On April 9, Newman carjacked a man in Falls Church, and the day after, used it as an escape vehicle after robbing the Citizens Bank of Maryland in Bethesda. His last recorded crime occurred on October 9: donning either a ski mask or undergarments to cover his face, he threatened two teenage girls with a handgun in Woodlawn, telling them to hand over their car, a black 1983 Honda Civic belonging to one of the girls' mothers. At that moment, off-duty police officer Thomas J. Fenwick of the Baltimore Police Department encountered him, and the two men exchanged gunshots before Newman fled with the car.

==Capture, imprisonment and death==
Following the carjacking, a police chase was initiated which spanned three states and ended in two shootouts between Newman and law enforcement. Eventually, he crashed the car into a curb in Harpers Ferry, West Virginia, resulting in another standoff. After 45 minutes, during which Newman expressed suicidal tendencies and threatened to shoot himself in the head, he was eventually persuaded to surrender by West Virginia State Police Corporal John Jeffries, Brunswick, Maryland police officer Gary W. Cline, Jefferson County Sheriff's Department Chief Deputy Sheriff James Jones, and Harpers Ferry police chief Charles Wyndham. Before surrendering, Newman had asked the officers to call his mother, thereby learning his name after she answered. He then asked them to ask her a question: what was his favorite cookie.

Following his arrest, police departments from Maryland and Virginia, as well as the FBI, began investigating Newman's activities, aiming to connect him to recent bank robberies and carjackings in the region. His apartment in Wheaton was searched, with police seizing his 1980s blue Chevy Chevette, stacks of newspapers dating back to 1989, clothing, shopping bags, painting equipment and other items.

In the meantime, the ATF tested shell casings from the Magnum that Newman was carrying, revealing that it was the same weapon used in the Hashtroudi killing. Two days after this revelation, Newman was also connected to the Escobar–Portillo and Ramos killings. He was also suspected in the murders of 34-year-old businessman J. Schuyler Alland in Baltimore and 29-year-old Reynaldo Patdu, who was shot dead in the same apartment complex where Newman lived.

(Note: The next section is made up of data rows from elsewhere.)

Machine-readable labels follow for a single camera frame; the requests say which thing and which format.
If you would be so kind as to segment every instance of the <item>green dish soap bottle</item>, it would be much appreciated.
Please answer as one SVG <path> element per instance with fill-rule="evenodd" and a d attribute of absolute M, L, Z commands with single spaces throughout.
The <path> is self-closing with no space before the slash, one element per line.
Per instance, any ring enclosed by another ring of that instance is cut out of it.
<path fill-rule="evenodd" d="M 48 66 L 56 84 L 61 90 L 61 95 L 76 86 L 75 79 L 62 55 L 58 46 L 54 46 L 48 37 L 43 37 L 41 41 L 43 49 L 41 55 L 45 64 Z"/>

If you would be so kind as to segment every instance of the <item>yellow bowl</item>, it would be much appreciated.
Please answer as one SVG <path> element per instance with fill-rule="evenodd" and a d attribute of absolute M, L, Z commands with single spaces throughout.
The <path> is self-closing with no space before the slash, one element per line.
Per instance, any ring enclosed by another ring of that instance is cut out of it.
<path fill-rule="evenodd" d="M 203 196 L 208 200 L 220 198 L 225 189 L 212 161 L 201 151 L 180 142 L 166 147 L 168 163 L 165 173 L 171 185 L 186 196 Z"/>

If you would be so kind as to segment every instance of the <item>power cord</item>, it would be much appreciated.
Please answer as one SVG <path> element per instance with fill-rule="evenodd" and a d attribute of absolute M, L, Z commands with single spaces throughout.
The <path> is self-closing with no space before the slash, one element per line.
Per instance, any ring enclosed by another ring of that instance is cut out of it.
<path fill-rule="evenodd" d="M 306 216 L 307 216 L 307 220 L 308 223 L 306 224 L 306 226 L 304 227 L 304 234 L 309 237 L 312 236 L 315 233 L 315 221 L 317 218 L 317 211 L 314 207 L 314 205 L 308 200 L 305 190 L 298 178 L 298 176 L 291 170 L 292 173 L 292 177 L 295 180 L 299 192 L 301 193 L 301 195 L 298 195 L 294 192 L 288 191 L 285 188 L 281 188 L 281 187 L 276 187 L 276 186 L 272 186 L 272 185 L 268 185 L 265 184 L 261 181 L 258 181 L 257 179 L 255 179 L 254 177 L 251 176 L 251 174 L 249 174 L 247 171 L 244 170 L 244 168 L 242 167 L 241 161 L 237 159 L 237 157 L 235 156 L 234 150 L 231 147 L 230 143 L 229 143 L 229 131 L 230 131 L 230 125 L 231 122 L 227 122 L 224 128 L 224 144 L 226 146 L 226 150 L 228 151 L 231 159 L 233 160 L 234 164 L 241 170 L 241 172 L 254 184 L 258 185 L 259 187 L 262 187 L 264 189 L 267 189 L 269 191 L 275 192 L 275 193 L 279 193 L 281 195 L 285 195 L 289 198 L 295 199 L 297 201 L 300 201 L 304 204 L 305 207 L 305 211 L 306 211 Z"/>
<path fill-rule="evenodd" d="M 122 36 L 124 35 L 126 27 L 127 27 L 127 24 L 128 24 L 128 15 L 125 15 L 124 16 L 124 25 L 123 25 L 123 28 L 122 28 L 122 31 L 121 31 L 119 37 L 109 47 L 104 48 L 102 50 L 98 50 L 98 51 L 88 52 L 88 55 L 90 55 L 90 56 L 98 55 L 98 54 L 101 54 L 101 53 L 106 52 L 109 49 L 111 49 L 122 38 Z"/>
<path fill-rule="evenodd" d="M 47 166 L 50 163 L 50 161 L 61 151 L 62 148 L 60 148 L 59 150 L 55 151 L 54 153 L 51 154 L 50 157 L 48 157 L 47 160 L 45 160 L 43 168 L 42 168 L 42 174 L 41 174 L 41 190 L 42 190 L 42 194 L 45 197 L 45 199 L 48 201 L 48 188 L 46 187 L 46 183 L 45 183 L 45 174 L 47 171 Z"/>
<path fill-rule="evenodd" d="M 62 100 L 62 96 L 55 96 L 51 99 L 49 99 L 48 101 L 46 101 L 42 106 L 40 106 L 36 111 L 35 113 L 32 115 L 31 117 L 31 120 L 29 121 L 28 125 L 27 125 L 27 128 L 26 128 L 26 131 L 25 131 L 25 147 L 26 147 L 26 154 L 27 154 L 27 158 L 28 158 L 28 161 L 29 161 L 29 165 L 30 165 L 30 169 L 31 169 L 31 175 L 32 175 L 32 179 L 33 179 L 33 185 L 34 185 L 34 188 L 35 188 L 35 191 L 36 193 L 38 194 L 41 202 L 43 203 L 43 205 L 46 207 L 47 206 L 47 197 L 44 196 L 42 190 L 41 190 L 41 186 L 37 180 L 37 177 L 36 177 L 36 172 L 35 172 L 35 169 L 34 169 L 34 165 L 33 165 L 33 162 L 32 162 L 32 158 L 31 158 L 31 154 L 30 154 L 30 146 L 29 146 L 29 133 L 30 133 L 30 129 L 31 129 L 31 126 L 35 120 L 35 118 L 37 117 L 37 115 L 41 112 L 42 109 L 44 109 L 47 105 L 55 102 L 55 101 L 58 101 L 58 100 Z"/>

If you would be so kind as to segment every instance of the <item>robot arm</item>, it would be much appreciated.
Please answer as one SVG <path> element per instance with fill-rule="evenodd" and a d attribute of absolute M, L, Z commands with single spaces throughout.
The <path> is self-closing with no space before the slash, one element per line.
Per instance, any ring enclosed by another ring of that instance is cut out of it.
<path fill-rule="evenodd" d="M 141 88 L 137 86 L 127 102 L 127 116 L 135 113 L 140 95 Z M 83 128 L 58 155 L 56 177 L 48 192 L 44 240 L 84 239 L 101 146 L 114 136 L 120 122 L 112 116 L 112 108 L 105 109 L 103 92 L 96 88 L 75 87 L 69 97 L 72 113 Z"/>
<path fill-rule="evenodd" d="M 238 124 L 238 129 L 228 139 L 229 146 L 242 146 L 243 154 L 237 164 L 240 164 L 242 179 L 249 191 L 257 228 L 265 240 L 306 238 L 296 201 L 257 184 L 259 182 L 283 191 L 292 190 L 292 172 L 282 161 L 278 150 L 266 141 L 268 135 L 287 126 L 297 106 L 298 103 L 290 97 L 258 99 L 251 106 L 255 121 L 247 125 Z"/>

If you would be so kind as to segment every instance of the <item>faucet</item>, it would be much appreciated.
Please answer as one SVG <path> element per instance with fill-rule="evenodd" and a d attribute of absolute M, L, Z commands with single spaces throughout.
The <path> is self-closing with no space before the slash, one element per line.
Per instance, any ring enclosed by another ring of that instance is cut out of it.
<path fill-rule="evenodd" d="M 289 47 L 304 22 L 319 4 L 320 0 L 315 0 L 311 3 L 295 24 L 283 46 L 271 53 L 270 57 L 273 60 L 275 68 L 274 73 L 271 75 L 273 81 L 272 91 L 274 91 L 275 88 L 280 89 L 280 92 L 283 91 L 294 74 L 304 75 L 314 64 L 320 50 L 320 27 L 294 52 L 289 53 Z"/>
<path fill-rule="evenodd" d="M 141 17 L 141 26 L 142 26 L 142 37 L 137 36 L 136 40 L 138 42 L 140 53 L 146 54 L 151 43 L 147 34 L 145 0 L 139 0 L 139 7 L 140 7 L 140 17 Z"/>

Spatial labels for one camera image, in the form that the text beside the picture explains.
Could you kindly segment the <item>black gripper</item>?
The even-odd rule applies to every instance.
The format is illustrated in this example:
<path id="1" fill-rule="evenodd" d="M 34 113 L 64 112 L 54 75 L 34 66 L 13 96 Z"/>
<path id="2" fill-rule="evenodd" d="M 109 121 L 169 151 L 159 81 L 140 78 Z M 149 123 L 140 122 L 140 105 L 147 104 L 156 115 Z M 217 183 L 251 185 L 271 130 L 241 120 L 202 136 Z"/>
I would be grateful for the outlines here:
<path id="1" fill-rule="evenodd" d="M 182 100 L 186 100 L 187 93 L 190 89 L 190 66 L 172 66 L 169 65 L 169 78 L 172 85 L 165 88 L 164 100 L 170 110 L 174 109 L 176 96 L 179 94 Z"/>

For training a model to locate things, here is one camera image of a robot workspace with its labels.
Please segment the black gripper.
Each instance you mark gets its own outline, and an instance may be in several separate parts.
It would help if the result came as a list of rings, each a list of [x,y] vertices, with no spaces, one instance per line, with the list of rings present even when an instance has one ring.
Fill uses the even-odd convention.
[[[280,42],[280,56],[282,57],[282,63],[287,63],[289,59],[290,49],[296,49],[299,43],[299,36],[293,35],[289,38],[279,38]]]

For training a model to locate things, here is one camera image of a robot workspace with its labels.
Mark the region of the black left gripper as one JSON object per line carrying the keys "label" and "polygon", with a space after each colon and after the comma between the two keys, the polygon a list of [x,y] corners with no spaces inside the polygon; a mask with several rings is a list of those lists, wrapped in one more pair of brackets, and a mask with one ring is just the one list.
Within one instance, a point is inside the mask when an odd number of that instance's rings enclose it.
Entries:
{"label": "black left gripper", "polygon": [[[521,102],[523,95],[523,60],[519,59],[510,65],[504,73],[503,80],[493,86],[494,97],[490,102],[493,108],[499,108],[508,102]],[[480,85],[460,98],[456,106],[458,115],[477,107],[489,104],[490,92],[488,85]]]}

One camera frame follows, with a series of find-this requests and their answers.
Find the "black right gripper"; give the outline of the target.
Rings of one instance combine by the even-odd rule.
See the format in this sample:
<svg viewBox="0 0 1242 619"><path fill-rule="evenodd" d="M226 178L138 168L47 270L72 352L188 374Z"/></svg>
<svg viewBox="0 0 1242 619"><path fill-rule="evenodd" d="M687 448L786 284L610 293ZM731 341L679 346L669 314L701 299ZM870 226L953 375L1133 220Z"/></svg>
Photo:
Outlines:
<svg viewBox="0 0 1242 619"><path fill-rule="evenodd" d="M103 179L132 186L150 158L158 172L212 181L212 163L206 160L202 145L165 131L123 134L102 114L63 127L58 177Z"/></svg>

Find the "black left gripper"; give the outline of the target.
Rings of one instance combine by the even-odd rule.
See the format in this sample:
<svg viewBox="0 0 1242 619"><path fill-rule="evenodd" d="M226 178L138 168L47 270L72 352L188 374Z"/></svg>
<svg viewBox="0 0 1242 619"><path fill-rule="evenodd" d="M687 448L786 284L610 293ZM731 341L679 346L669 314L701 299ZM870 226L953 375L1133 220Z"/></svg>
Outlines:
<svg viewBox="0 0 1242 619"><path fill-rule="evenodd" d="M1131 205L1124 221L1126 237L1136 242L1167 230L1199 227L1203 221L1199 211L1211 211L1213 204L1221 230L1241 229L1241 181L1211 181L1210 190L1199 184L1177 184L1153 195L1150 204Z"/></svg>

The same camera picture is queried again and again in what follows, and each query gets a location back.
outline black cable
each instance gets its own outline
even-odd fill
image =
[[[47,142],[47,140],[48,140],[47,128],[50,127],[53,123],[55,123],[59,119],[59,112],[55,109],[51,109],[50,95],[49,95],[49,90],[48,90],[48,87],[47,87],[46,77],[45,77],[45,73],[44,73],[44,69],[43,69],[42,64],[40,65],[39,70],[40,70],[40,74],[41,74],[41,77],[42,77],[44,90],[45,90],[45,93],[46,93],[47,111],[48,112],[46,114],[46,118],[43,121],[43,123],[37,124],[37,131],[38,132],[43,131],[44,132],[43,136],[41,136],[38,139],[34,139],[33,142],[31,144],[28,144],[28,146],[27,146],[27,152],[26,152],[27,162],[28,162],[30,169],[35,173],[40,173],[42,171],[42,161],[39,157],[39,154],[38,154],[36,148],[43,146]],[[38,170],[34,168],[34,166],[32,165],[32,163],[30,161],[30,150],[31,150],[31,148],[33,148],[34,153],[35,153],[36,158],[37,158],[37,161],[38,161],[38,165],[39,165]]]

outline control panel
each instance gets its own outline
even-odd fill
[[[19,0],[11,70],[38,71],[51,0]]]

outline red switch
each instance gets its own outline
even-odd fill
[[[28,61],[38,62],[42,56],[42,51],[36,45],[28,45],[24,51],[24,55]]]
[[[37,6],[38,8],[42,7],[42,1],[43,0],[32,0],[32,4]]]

It was later determined that the cases were unrelated, with Alland's actual murderers being captured a year later.

When confronted with the evidence, Allan Newman cut a deal with prosecutors to plead guilty and accept multiple life sentences in exchange for withdrawing the death penalty. Newman was convicted of the four murders and several weapons offences, receiving five terms of life imprisonment, plus 100 years in prison for five counts of using a handgun in the commission of a violent crime. He was sent to serve his sentence at the Jessup Correctional Institution, where several years later he would be found unconscious in his shared cell. Medical personnel were unable to resuscitate him, and Newman was declared deceased. His death was investigated and his cellmate questioned, but no conclusive cause of death could be determined.